Material to process
____________
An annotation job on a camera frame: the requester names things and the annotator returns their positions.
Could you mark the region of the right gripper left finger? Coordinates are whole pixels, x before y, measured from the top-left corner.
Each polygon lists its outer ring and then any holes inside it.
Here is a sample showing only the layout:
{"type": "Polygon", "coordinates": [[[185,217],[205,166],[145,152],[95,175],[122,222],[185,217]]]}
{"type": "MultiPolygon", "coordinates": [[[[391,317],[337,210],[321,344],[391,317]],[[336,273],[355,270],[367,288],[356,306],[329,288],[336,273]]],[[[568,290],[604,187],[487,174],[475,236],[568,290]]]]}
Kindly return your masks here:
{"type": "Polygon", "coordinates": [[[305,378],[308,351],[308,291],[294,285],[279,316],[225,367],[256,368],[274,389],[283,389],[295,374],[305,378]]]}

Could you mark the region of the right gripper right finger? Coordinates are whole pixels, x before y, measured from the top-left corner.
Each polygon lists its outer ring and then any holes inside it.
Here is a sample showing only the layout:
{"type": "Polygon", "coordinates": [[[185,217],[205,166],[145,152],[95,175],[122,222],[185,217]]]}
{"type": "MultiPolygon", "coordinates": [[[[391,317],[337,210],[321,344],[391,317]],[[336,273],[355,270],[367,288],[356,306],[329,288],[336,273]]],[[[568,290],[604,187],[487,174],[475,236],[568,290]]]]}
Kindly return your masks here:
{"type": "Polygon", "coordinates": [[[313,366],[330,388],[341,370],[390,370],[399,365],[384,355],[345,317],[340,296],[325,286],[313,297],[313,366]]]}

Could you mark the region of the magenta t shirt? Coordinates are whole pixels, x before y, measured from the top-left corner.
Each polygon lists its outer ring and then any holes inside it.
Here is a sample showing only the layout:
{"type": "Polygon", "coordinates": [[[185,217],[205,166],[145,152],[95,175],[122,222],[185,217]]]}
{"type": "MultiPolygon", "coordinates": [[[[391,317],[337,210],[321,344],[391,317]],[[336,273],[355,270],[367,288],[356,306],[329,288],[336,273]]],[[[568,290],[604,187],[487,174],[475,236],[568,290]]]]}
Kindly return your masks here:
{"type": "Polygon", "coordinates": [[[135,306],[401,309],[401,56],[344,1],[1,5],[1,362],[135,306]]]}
____________
Exercise goal
A verbatim reproduction of all the records above is the expected answer.

Reply to the task
An annotation job on a camera frame: the requester names things and the annotator returns their positions.
Could you mark the region of the right gripper left finger? Coordinates are whole pixels, x before y, measured from the top-left corner.
Each polygon lists its outer ring and then any holes inside it.
Here is a sample showing only the layout:
{"type": "Polygon", "coordinates": [[[185,217],[205,166],[145,152],[95,175],[122,222],[185,217]]]}
{"type": "MultiPolygon", "coordinates": [[[[391,317],[337,210],[321,344],[391,317]],[[336,273],[355,270],[367,288],[356,306],[329,288],[336,273]]],[[[568,290],[604,187],[487,174],[475,236],[568,290]]]]}
Kindly return your masks here:
{"type": "Polygon", "coordinates": [[[305,378],[308,351],[308,291],[294,285],[279,316],[225,367],[256,368],[274,389],[283,389],[295,374],[305,378]]]}

Could you mark the region of the right gripper right finger? Coordinates are whole pixels, x before y, measured from the top-left corner.
Each polygon lists its outer ring and then any holes inside it.
Here is a sample showing only the layout:
{"type": "Polygon", "coordinates": [[[185,217],[205,166],[145,152],[95,175],[122,222],[185,217]]]}
{"type": "MultiPolygon", "coordinates": [[[[391,317],[337,210],[321,344],[391,317]],[[336,273],[355,270],[367,288],[356,306],[329,288],[336,273]]],[[[568,290],[604,187],[487,174],[475,236],[568,290]]]]}
Kindly return your masks here:
{"type": "Polygon", "coordinates": [[[313,366],[330,388],[341,370],[390,370],[399,365],[384,355],[345,317],[340,296],[325,286],[313,297],[313,366]]]}

Could you mark the region of the magenta t shirt? Coordinates are whole pixels, x before y, measured from the top-left corner.
Each polygon lists its outer ring and then any holes inside it.
Here is a sample showing only the layout:
{"type": "Polygon", "coordinates": [[[185,217],[205,166],[145,152],[95,175],[122,222],[185,217]]]}
{"type": "MultiPolygon", "coordinates": [[[[391,317],[337,210],[321,344],[391,317]],[[336,273],[355,270],[367,288],[356,306],[329,288],[336,273]]],[[[568,290],[604,187],[487,174],[475,236],[568,290]]]]}
Kindly return your masks here:
{"type": "Polygon", "coordinates": [[[135,306],[401,309],[401,56],[344,1],[1,5],[1,362],[135,306]]]}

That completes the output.